Тоже открытие! Наша учительница по истории еще в седьмом классе сказала, что я удивительно тонко чувствую и понимаю эпоху. Она, конечно, ставила это в заслугу моей маме. Чепуха! Мама тут была ни при чем. Просто я сам все хорошо понимал.
Я оглянулся. Инка смотрела на меня. Она улыбнулась и наклонилась над книгой.
— Таких, как Жестянщик, надо в море топить, а не права им давать, — сказал Витька.
Сначала поп, теперь Жестянщик. Но я по Витькиному лицу понял: он сказал это так, лишь бы что-то сказать. Ведь никому неохота признать себя побежденным.

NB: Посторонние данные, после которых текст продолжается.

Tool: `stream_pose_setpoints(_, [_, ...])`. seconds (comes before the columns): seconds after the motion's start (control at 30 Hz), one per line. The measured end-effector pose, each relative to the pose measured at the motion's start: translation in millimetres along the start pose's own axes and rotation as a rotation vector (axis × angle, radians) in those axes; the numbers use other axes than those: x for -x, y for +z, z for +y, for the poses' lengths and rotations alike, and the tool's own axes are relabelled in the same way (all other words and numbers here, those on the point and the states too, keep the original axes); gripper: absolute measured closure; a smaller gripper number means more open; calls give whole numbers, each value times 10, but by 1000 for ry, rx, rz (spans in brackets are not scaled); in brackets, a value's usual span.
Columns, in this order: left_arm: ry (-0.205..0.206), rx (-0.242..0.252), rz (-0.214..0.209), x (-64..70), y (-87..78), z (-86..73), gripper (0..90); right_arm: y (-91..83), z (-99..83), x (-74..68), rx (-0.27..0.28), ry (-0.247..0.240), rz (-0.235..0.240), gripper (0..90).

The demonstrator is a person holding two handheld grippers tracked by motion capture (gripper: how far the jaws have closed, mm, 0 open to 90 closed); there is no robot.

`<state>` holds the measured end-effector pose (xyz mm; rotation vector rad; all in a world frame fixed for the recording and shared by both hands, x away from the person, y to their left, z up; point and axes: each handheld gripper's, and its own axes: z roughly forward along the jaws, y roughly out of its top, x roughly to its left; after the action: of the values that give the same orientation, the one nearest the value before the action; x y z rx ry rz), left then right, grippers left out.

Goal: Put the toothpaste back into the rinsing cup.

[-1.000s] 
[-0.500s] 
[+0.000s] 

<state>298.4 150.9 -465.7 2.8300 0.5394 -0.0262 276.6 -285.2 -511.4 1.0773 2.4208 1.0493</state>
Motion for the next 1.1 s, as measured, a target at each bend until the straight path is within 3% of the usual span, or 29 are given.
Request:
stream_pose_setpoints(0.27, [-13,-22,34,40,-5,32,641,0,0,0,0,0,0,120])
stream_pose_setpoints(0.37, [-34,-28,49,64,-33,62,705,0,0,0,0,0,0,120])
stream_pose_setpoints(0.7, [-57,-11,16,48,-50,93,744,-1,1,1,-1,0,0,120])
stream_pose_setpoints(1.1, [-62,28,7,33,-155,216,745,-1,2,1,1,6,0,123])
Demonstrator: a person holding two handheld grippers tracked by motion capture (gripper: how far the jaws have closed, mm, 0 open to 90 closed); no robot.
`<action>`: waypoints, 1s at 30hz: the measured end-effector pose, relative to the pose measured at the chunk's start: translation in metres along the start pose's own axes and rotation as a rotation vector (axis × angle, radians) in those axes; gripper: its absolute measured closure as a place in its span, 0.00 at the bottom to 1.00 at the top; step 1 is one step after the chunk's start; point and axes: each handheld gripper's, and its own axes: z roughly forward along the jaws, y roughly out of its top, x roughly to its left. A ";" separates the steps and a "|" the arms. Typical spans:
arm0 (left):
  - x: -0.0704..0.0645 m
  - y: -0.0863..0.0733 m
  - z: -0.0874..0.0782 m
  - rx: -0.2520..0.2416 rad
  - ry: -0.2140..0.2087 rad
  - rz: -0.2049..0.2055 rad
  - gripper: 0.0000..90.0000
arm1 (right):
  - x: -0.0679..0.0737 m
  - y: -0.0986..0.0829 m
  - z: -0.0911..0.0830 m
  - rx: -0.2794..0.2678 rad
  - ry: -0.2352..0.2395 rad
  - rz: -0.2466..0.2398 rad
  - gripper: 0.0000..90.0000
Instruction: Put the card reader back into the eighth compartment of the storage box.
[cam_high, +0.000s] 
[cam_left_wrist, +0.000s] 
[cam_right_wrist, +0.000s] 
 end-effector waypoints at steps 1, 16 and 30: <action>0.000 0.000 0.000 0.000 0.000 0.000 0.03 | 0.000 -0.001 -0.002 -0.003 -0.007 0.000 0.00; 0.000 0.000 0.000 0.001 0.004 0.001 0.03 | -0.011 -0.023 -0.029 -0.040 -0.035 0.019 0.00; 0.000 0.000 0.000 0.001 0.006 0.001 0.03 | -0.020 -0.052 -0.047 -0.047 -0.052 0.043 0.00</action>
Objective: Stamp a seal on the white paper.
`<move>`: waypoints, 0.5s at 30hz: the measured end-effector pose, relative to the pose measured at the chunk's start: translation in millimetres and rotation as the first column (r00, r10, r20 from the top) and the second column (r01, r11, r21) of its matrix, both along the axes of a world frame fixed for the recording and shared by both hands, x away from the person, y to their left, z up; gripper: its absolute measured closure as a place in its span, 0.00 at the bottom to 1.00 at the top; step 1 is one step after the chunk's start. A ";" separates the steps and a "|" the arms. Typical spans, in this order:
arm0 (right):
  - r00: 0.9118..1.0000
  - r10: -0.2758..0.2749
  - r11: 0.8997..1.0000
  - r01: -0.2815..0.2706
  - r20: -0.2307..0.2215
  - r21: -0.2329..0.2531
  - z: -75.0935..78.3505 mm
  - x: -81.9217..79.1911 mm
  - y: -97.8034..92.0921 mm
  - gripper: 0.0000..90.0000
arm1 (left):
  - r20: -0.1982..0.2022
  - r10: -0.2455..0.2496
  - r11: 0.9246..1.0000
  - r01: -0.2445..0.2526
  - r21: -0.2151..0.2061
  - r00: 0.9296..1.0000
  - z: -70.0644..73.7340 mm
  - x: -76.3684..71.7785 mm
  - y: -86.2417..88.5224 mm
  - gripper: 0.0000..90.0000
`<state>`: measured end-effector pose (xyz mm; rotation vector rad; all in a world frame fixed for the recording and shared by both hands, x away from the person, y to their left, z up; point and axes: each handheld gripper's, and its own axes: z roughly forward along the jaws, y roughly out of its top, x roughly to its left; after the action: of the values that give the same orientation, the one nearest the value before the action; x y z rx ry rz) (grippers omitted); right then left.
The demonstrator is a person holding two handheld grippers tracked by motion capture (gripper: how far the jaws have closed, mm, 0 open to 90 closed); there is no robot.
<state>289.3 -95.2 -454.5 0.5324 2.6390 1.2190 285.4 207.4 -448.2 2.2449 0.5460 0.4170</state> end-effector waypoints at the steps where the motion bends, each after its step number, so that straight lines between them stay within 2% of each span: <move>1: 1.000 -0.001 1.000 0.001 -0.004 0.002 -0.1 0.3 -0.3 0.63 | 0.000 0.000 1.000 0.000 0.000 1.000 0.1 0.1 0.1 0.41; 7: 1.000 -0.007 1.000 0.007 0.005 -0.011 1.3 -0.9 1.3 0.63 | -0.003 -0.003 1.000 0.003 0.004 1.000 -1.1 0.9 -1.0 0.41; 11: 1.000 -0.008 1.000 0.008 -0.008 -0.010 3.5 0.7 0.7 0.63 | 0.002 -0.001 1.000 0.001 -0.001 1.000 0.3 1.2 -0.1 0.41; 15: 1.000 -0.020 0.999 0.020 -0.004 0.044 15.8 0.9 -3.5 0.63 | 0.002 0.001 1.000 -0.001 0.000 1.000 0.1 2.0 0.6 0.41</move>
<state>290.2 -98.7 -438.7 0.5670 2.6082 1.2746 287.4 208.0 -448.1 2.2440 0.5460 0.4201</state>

— Не надо его топить; он сам умрет, — сказал я.
— Вот и хорошо, вот и договорились, — сказала Катя. — Идем дальше. Дальше, мальчики, про вас. Наша Конституция будет самой демократической еще и потому, что в голосовании будут участвовать военнослужащие. А в капиталистических странах армия в выборах не участвует. Там армия вне политики. — Катя говорила, как будто читала. Если она и взглядывала на кого-нибудь из нас, то все равно не замечала. Это видно было по ее глазам. У Кати была удивительная память. Стоило ей разойтись, и она могла пересказать подряд целые страницы. Не надо было только сбивать ее с мысли.
Я косился на Сашку. Он сидел с закрытыми глазами. Глаза у него были особенные — выпуклые, с короткими веками. Даже когда Сашка спал, глаза его плотно не закрывались. Со стороны казалось, он за кем-то подглядывает. Сашка притворился, будто дремлет. Но я видел его насквозь: он не простил мне Сократа, наверняка приготовил какую-то остроту и только ждал, когда я оглянусь на Инку. Нашел дурака. Я и не думал оглядываться. Зачем? Я представлял себе Инку и думал о том, что она тоже обо мне думает.
Соседка Жени поливала за забором сад. Шипела вода. Женщина монотонно покрикивала:
— Шурка, не трогай кран…
Крана Шурка не трогал, и женщина покрикивала так, ради профилактики. Я знал этого шкодливого пацана: раз женщина покрикивала, значит, он появился где-то близко.
Сашка открыл один глаз, потом второй. Но смотрел он не на меня. Сашкин нос повернулся к террасе Жениного дома. Нос у Сашки был тоже особенный: большой и тонкий, он мог поворачиваться, как лодочный руль. Когда мы были меньше, то так и называли Сашку — Руль. Сашка обижался. Со временем мы оставили его нос в покое.